Back to code : MPR

Si vous me connaissez, le titre vous a peut-être mis la puce à l’oreille.

En effet je me suis remis à coder, après des mois et des mois d’abstinence, alors que je faisais principalement de la photo. Non je ne vais pas devenir photographe pro : ma vocation est dans l’informatique, mes compétences principales aussi.

Bien évidemment je continue la photo comme hobby, mais j’ai recentré mes priorités. J’ai des rêves, j’ai des idées. Je rêve un jour de pouvoir les concrétiser. Hélas, ca demande du temps, beaucoup de temps. Je suis intraitable sur la partie « réalisation technique » et je ne supporte pas le travail mal fait, instable et peu fiable. Je suis un maniaque de la complétion et je ne peux pas imaginer qu’une de mes réalisations ne fasse pas au moins le café (les geeks comprendront).

Je me suis donc remis sur un projet fondamental qui végétait depuis trop longtemps, la brique de base de tous mes projets rêvés, celle qui selon moi est indispensable : MPR. MPR pour Meta-Portable Runtime (et non pas multi-purpose room) se veut être une couche d’abstraction pas simplement au dessus du système, mais carrément au dessus des bibliothèques system-dependant ou simplement fondamentales.

Prenons un exemple. Il est selon moi inconcevable de développer un logiciel quelconque s’il n’est pas multilingue dès le départ. Qui dit « multilingue » dit « utilisation de strings Unicode ». Quelle implémentation de strings Unicode semble solide et multi-plateforme ? Celle d’IBM peut-être : ICU. Oui mais voilà, si un jour ICU n’est plus supporté ? Si un jour ICU pose fondamentalement un problème dans son utilisation ? Si un jour sa licence change et qu’ICU devient proprio ? Si je veux porter mon appli sur une plateforme totalement exotique (prenons la PlayStation 1 pas exemple) alors qu’ICU ne la prend pas en charge ?

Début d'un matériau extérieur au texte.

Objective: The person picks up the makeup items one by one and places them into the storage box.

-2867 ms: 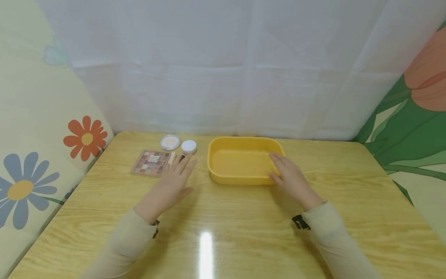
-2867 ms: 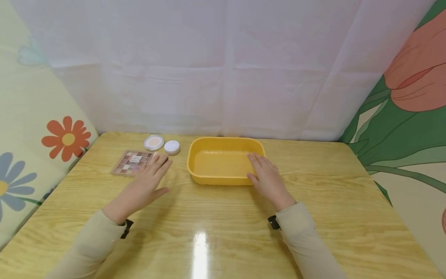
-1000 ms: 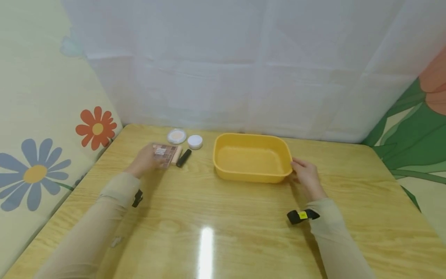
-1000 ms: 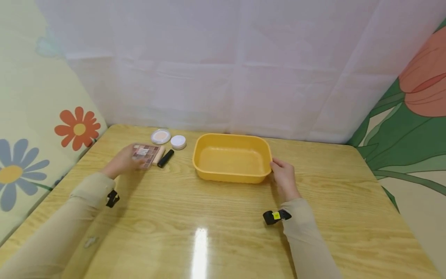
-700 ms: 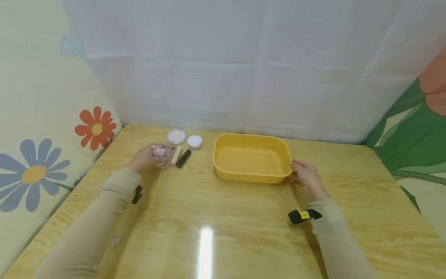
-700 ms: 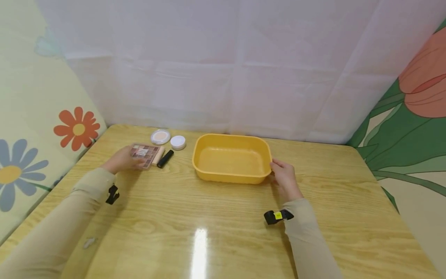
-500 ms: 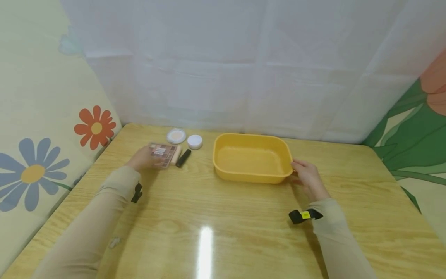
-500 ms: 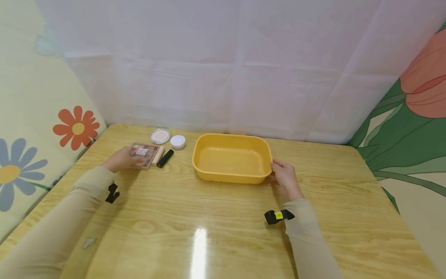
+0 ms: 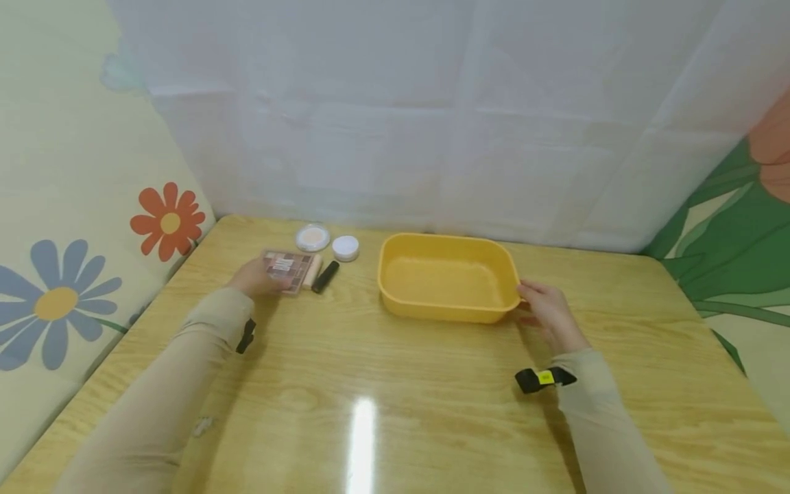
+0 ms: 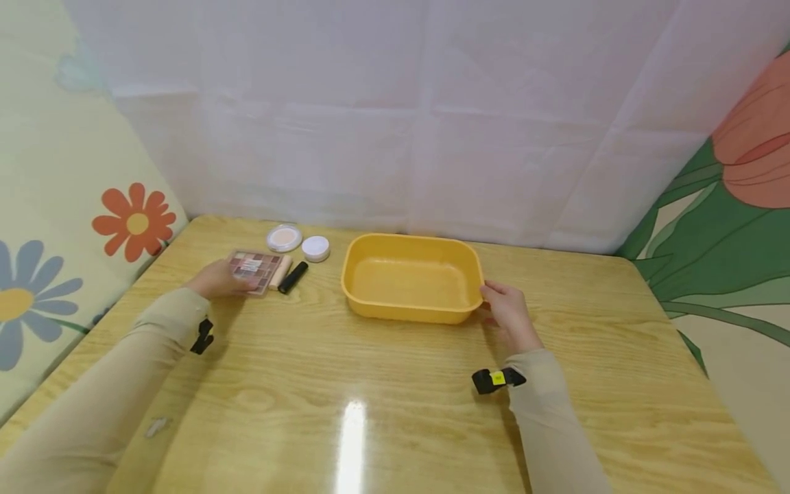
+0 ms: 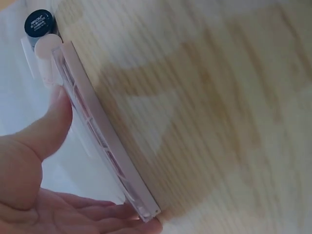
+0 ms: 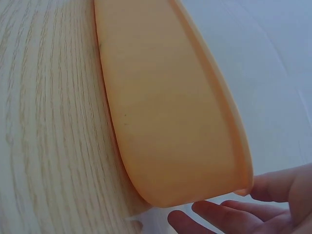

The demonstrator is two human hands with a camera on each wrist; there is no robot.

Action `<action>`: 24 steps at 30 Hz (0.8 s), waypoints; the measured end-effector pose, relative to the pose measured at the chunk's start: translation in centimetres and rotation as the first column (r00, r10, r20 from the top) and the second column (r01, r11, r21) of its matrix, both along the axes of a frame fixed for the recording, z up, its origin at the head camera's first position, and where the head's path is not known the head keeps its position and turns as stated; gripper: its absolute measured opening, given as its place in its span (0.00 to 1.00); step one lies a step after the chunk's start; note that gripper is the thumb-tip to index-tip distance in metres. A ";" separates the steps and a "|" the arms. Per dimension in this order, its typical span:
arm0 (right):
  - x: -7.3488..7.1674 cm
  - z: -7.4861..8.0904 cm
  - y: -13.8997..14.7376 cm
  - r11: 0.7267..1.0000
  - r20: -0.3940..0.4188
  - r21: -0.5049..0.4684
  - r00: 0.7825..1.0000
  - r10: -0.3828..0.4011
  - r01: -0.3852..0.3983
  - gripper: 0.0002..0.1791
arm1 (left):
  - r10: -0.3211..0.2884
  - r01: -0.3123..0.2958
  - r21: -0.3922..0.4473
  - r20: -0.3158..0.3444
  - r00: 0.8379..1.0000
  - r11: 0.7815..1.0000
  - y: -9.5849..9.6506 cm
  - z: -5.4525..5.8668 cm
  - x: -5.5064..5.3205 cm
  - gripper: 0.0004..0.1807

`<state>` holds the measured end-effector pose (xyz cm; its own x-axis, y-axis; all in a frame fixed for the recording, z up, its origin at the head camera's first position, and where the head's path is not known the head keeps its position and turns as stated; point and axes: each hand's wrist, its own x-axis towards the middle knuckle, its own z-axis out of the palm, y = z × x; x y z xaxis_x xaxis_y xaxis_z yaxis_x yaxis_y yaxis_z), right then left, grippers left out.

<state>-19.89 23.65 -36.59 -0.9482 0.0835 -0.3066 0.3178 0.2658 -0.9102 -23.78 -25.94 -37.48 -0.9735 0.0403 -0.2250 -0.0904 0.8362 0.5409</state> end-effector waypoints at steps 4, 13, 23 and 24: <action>0.0 0.1 0.0 1.000 0.000 0.000 1.000 0.002 -0.002 0.29 | 0.024 -0.025 -0.060 -0.025 0.999 0.998 0.4 0.3 0.0 0.51; -0.2 0.5 -0.1 1.000 0.003 0.009 1.000 0.009 -0.009 0.29 | 0.053 -0.057 -0.206 -0.022 0.998 0.977 0.4 1.3 0.3 0.48; -0.1 0.4 0.0 1.000 0.006 0.000 1.000 0.002 -0.002 0.29 | 0.056 -0.048 -0.182 0.040 0.998 0.982 -0.3 1.0 -0.1 0.51; -0.1 0.4 0.0 1.000 0.006 -0.001 1.000 0.002 -0.002 0.29 | 0.062 -0.051 -0.171 0.057 0.996 0.984 -0.4 0.9 -0.4 0.53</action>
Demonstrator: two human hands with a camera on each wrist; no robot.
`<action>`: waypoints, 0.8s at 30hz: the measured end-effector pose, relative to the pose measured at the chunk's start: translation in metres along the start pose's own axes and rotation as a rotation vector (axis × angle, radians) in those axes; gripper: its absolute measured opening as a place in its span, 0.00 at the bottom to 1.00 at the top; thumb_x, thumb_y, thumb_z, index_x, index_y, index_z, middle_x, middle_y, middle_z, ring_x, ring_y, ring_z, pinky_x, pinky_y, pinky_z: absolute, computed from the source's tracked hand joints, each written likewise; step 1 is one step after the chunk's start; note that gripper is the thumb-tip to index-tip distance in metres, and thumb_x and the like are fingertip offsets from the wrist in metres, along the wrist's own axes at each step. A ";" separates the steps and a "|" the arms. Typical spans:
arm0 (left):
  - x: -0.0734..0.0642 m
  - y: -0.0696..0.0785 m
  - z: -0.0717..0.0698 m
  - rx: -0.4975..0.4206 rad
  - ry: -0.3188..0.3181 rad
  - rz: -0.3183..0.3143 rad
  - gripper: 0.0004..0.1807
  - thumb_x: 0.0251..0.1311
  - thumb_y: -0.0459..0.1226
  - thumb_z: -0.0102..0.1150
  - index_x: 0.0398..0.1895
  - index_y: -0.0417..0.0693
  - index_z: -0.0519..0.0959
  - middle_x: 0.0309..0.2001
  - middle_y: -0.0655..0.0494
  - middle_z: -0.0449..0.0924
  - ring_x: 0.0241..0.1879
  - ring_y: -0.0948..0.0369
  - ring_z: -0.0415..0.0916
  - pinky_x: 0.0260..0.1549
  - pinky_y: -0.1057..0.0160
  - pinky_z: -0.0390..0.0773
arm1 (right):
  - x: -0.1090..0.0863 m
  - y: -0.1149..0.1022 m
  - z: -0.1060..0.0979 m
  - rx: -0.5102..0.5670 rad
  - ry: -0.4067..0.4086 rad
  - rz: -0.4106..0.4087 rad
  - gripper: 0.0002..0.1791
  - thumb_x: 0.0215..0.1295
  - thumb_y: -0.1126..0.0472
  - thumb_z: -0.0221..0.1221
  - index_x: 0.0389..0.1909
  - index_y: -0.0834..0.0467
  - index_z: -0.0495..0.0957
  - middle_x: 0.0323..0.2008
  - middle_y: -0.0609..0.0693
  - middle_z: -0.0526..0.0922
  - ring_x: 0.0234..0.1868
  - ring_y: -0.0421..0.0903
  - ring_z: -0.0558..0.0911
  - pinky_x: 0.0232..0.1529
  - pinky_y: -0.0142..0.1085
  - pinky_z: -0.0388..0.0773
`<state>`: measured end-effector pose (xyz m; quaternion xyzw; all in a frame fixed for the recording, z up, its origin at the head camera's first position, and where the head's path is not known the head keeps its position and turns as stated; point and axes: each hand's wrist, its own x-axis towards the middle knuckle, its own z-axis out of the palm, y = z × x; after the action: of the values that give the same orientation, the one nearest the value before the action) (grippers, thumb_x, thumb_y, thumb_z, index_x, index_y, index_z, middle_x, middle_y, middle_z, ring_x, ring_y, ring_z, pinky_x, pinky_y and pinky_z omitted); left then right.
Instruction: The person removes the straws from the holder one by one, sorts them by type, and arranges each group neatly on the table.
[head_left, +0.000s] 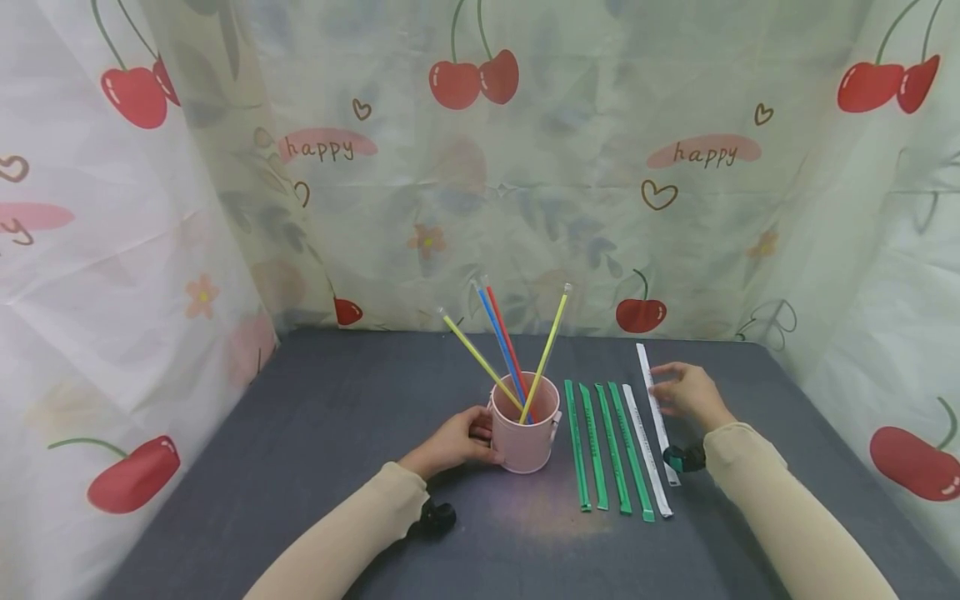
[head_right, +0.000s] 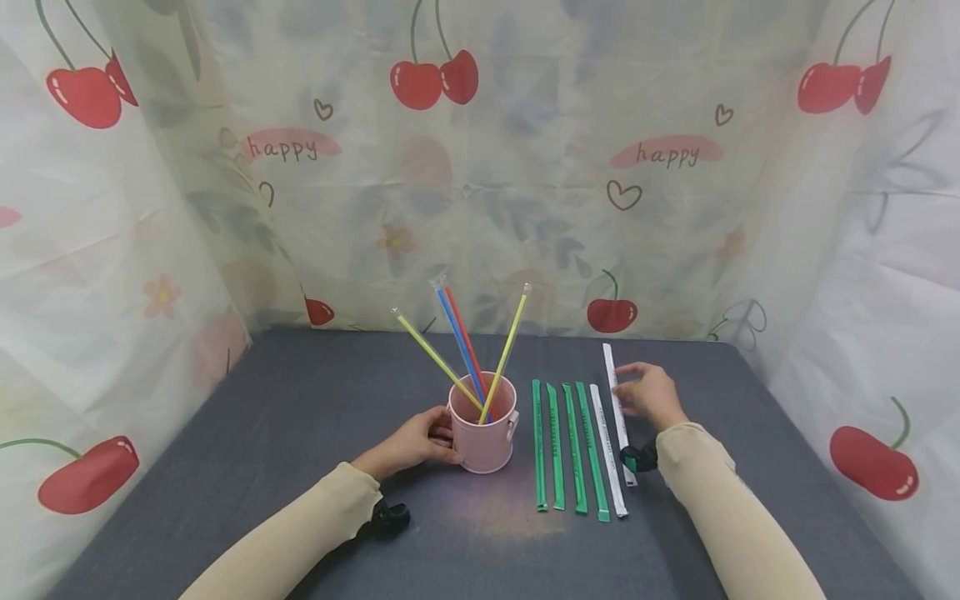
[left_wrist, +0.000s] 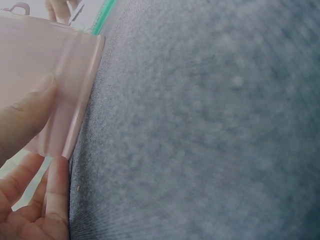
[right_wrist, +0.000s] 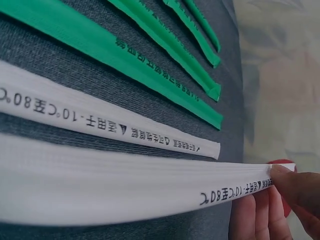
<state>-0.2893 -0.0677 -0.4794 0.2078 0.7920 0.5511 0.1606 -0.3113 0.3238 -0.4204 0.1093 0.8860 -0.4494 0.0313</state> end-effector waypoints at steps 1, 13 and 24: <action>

Dans ce cas, je vais devoir utiliser autre chose qu’ICU pour cette plateforme, voire me désolidariser entièrement d’ICU. La première solution semble être la moins douloureuse, mais quid des interfaces de cette bibliothèque qui sont utilisées partout dans le projet à porter ? Il faut repasser sur tout ? Tout modifier ?

C’est la que se situe MPR. Si l’application est développée au dessus de MPR, celle-ci fait office de couche d’abstraction et dissocie le code important (le logiciel) des interfaces des bibliothèques utilisées (les bibliothèques système, les strings Unicode, etc…).

Une fois que l’on a compris ca, on se rend compte de l’immensité du projet MPR, mais surtout du nombre incroyable d’interfaces à écrire pour tout abstraire. Ne parlons même pas de la documentation. C’est beaucoup trop long, surtout compte tenue de la verbosité du C++. Je travaille donc actuellement sur un générateur de C++ qui parse en entrée un fichier ayant une syntaxe plus simple et bien moins verbeuse pour en sortir du beau C++ bien rangé, optimisé et documenté.

MPR devrait (je pense) être rendue publique dans quelques temps sous une première forme ne gérant que quelques fonctionnalités indispensables (strings Unicode, fichiers et streams, interfaçage avec Python, threads), et ce sous une licence permissive (genre BSD ou quelque chose de proche).